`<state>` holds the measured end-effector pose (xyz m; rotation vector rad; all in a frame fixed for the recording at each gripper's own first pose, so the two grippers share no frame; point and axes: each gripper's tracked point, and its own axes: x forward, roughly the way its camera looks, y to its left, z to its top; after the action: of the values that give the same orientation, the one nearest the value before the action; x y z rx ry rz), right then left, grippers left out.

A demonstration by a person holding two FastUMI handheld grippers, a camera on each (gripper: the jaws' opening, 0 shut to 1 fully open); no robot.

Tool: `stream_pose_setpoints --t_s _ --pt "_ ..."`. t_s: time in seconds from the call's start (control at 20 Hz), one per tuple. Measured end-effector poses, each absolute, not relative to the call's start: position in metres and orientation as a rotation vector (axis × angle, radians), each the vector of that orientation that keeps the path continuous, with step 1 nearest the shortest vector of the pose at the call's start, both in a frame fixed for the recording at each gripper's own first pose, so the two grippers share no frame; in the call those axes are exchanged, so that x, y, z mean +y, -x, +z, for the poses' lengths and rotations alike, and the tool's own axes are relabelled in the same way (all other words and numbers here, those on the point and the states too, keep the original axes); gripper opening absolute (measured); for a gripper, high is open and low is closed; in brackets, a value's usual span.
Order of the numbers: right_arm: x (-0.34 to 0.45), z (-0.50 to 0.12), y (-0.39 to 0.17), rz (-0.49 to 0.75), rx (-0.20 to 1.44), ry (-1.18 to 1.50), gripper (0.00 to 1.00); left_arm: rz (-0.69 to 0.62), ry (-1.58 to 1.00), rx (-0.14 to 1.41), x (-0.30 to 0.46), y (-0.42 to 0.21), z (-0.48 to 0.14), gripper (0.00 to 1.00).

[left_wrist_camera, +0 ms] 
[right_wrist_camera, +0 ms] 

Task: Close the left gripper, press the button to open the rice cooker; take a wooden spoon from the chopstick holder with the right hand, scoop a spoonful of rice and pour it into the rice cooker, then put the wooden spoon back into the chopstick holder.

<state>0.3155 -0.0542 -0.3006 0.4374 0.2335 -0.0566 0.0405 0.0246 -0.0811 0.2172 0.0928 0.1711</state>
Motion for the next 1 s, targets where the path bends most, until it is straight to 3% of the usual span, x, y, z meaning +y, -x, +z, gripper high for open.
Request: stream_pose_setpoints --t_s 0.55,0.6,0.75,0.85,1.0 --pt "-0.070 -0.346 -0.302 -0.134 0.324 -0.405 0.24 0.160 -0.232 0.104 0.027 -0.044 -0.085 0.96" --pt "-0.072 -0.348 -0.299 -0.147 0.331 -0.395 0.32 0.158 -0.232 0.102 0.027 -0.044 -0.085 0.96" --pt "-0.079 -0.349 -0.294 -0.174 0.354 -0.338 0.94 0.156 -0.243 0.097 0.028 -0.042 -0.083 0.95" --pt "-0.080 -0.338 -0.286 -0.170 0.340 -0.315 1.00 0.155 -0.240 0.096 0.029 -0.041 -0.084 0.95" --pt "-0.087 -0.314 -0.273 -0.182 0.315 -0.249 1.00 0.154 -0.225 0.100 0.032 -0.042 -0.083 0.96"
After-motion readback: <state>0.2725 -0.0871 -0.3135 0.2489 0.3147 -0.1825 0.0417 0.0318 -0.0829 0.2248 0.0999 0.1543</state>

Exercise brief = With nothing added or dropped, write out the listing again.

Answer to this exercise =
`<state>` holds the measured end-effector pose (xyz m; rotation vector rad; all in a frame fixed for the recording at each gripper's own first pose, so the two grippers share no frame; point and axes: each gripper's tracked point, and its own axes: x forward, roughly the way its camera looks, y to its left, z to its top; after the action: of the values that give the same orientation, the one nearest the value before the action; x y z rx ry rz), right then left, grippers left out.

A demonstration by a person holding two FastUMI handheld grippers, a camera on each (gripper: the jaws' opening, 0 shut to 1 fully open); no robot.

Tool: `stream_pose_setpoints --t_s _ --pt "_ ..."`. t_s: time in seconds from the call's start (control at 20 Hz), one per tuple. Measured end-effector poses, each absolute, not relative to the call's start: position in metres and orientation as a rotation vector (axis × angle, radians), each the vector of that orientation that keeps the path continuous, with step 1 nearest the shortest vector of the pose at the call's start, both in a frame fixed for the recording at each gripper's own first pose, so the two grippers share no frame; in the call those axes are exchanged, so that x, y, z mean +y, -x, +z, for the poses' lengths and rotations alike, and the tool's own axes are relabelled in the same way (all other words and numbers here, those on the point and the states too, keep the original axes); gripper opening absolute (measured); for a gripper, high is open and low is closed; in brackets, a value's usual span.
Order of the numbers: right_arm: x (-0.34 to 0.45), z (-0.50 to 0.12), y (-0.39 to 0.17), rz (-0.49 to 0.75), rx (-0.20 to 1.44), ry (-1.18 to 1.50), gripper (0.00 to 1.00); left_arm: rz (-0.69 to 0.62), ry (-1.58 to 1.00), rx (-0.14 to 1.41), x (-0.30 to 0.46), y (-0.42 to 0.21), z (-0.48 to 0.14), gripper (0.00 to 1.00).

[left_wrist_camera, +0 ms] 
[right_wrist_camera, +0 ms] 

Task: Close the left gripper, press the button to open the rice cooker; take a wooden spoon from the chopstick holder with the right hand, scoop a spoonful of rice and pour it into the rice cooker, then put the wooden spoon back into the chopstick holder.

<state>0.3155 -0.0542 -0.3006 0.4374 0.2335 -0.0566 0.0405 0.0246 -0.0811 0.2172 0.0928 0.1711</state>
Motion for the next 1 s, targets where the path bends most, until it is straight to 3% of the usual span, x, y, z meaning +y, -x, +z, gripper high for open.
Request: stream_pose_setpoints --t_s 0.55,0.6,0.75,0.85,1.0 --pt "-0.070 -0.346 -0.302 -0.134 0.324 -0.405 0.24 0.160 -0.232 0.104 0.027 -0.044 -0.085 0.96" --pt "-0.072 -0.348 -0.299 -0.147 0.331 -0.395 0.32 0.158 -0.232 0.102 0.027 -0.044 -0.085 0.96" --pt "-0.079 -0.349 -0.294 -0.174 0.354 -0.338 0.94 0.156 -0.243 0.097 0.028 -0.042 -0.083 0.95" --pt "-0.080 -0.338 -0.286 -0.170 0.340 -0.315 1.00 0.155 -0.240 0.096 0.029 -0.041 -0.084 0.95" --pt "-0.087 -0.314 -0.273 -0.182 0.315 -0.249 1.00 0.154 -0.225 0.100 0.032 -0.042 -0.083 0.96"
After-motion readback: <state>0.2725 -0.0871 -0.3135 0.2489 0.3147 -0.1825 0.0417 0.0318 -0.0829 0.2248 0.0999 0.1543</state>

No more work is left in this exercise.